### YOUR ASSIGNMENT:
Apart from the images, every record below must be given again without alteration.

------------------------------------------------------------

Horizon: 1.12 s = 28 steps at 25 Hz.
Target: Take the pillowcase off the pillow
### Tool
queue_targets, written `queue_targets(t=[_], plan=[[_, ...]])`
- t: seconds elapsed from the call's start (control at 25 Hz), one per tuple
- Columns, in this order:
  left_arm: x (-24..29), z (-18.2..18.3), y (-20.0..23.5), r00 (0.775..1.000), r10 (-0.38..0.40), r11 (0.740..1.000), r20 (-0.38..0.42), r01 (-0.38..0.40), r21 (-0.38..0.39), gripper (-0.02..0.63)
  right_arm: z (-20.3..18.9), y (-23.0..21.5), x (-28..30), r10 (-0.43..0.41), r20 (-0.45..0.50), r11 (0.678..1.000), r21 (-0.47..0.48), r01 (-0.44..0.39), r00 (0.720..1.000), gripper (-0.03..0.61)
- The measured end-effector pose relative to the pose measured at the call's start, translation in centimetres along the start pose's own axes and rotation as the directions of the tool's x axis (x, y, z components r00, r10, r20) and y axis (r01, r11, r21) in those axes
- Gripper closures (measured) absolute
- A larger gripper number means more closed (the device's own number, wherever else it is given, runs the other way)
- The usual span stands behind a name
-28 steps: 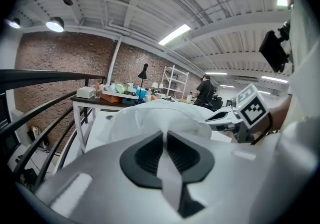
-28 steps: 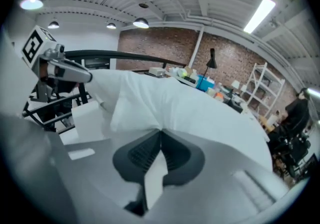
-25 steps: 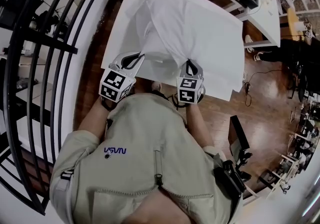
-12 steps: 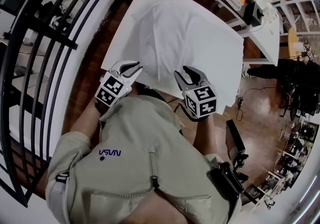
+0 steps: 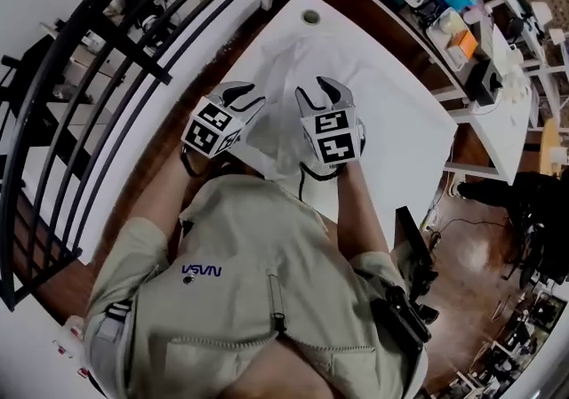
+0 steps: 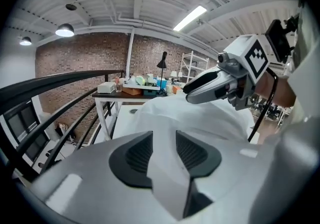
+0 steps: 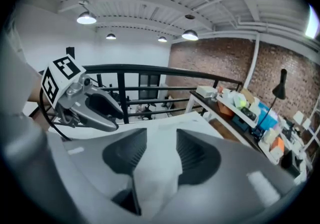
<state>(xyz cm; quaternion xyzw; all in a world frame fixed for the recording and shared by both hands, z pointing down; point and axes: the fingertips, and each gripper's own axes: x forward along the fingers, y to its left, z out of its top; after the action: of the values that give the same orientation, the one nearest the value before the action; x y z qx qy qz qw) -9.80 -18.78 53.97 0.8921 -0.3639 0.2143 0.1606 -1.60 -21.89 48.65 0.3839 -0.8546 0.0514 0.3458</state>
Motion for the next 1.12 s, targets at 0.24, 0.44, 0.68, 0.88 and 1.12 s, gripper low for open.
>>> queue_targets(t=[0.24, 0.44, 0.68, 0.88, 1.12], plan=[[4.8, -0.9, 0.6, 0.991, -0.112, 0.994, -0.072, 0.111, -0.018, 0.380, -2.5, 0.4, 4.9, -0.026, -0.211, 0.996, -0.088, 0.007, 0.977, 0.388], [7.7, -1.7, 0.2, 0.972, -0.204, 0.977, -0.117, 0.210, 0.043, 0.474, -3.0, 0.2, 5.4, -0.122, -0.281, 0.986, -0.141, 0.085, 0.952, 0.531], [6.3, -1.0, 4.0, 0.995, -0.096, 0.995, -0.008, 0.096, -0.001, 0.601, -1.3, -5.2, 0.7, -0.352, -0.230, 0.935, -0.135, 0.328, 0.907, 0.574], [5.8, -2.0, 7.4, 1.000, 0.003, 1.000, -0.018, -0.003, -0.021, 0.601, -2.5, -11.5, -4.7, -0.512, -0.208, 0.856, -0.052, 0.514, 0.833, 0.574], [8.7, -5.3, 8.5, 0.987, 0.057, 0.998, -0.151, -0.059, -0.010, 0.601, -9.3, -14.7, -6.3, -0.539, -0.312, 0.818, 0.029, 0.575, 0.782, 0.574]])
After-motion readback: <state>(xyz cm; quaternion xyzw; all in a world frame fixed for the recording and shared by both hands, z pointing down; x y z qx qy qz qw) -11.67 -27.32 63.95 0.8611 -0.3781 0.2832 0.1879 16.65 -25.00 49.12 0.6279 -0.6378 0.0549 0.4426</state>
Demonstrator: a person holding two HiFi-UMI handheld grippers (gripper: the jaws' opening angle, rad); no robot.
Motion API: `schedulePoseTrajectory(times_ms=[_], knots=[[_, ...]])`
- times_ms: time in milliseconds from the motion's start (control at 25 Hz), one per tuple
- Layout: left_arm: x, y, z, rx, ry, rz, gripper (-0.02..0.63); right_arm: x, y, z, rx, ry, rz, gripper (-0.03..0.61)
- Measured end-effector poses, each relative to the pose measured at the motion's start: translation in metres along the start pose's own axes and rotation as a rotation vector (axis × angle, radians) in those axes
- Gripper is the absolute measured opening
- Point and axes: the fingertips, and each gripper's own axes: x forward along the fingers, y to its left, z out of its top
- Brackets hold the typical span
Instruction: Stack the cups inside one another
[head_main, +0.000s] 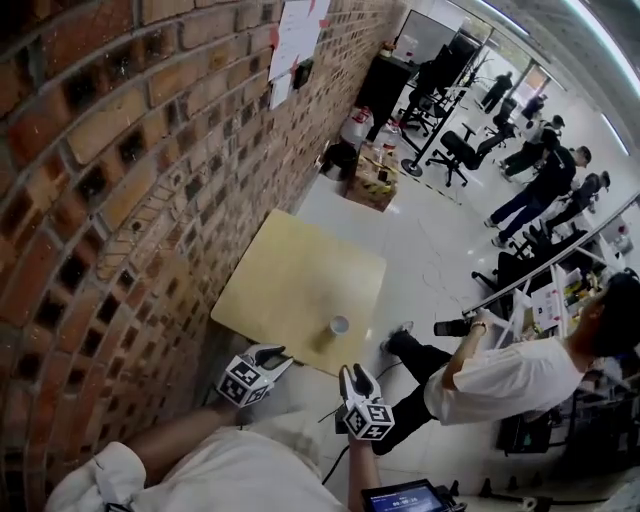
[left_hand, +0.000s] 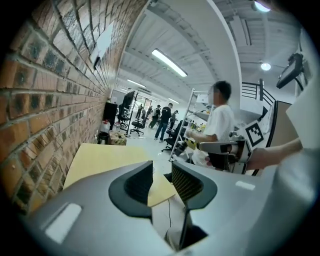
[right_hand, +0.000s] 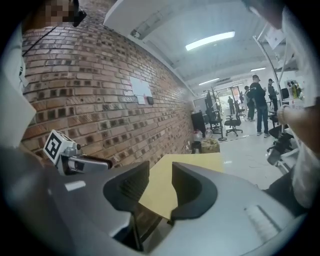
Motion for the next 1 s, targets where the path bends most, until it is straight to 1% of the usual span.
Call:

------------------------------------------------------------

### FINISHED EXERCISE:
Horizon: 1.12 s = 28 steps at 25 Hz.
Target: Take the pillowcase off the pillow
### Tool
queue_targets, written `queue_targets(t=[_], plan=[[_, ...]])`
- t: seconds elapsed from the call's start (control at 25 Hz), one per tuple
- Columns, in this order:
  left_arm: x (-24..29), z (-18.2..18.3), y (-20.0..23.5), r00 (0.775..1.000), r10 (-0.38..0.40), r11 (0.740..1.000), r20 (-0.38..0.42), r01 (-0.38..0.40), r21 (-0.38..0.39), gripper (-0.02..0.63)
  right_arm: z (-20.3..18.9), y (-23.0..21.5), x (-28..30), r10 (-0.43..0.41), r20 (-0.45..0.50), r11 (0.678..1.000), r21 (-0.47..0.48), r01 (-0.44..0.39), r00 (0.720..1.000), gripper (-0.03..0.61)
- The measured end-effector pose relative to the pose measured at the call's start, translation in centimetres along the start pose's own axes and rotation as the directions of the tool's x axis (x, y, z components r00, r10, r20) and y axis (r01, r11, r21) in those axes
- Gripper closures (measured) absolute
- A larger gripper number means more closed (the device's own number, wherever else it is given, runs the other way)
- The usual span stands behind a name
-28 steps: 
-28 steps: 
-25 steps: 
-12 steps: 
+0 steps: 
+0 steps: 
+0 steps: 
<state>(xyz cm; quaternion xyzw; all in a world frame fixed for the recording and shared by both hands, z pointing down; point and axes: the fingertips, and each gripper's own axes: x forward along the fingers, y to its left, z out of its top; after the action: of the values that give the same orientation, the one nearest the value before the action; x y z qx qy qz qw) -9.80 -18.78 53.97 0.8921 -0.3639 0.2143 0.1606 -1.60 -21.89 48.65 0.3839 -0.8546 0.0514 0.3458</state>
Motion for the next 1.12 s, targets at 0.24, 0.44, 0.68, 0.88 and 1.12 s, gripper low for open.
>>> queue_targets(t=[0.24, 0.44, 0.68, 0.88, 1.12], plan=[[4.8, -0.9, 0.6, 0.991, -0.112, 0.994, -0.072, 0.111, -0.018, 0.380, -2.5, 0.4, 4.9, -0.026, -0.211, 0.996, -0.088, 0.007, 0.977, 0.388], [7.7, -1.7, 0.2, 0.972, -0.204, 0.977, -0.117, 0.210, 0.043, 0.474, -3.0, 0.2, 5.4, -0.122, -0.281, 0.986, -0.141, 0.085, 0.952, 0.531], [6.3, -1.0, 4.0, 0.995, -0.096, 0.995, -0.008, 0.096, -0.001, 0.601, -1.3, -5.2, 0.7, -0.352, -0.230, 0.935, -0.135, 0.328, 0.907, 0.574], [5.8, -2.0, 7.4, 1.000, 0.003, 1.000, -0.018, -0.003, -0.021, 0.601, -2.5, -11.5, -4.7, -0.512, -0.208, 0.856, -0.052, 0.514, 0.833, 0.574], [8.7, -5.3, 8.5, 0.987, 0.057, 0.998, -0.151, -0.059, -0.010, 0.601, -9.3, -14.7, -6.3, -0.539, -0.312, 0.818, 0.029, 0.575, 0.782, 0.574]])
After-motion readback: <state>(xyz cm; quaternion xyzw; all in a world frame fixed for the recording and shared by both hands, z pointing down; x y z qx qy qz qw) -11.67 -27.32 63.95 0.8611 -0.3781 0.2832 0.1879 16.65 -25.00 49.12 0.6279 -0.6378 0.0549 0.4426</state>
Demonstrator: a person holding two HiFi-UMI handheld grippers (gripper: the jaws' opening angle, rad); no robot.
Motion API: `schedulePoseTrajectory(times_ms=[_], knots=[[_, ...]])`
- times_ms: time in milliseconds from the motion's start (control at 25 Hz), one per tuple
- Layout: left_arm: x, y, z, rx, ry, rz, gripper (-0.02..0.63); right_arm: x, y, z, rx, ry, rz, gripper (-0.03..0.61)
- Measured end-effector poses, each relative to the pose measured at the motion's start: translation in metres along the start pose's own axes and rotation as a rotation vector (axis × angle, radians) in those axes
- Gripper is the absolute measured opening
- Point and axes: the fingertips, and each gripper's own axes: x forward along the fingers, y to its left, z out of its top
- Brackets hold the typical span
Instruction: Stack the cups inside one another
[head_main, +0.000s] 
[left_hand, +0.000s] 
[right_hand, +0.000s] 
Motion for the next 1 s, targets where the path bends most, until it is straight to 1% of the usual span.
Call:

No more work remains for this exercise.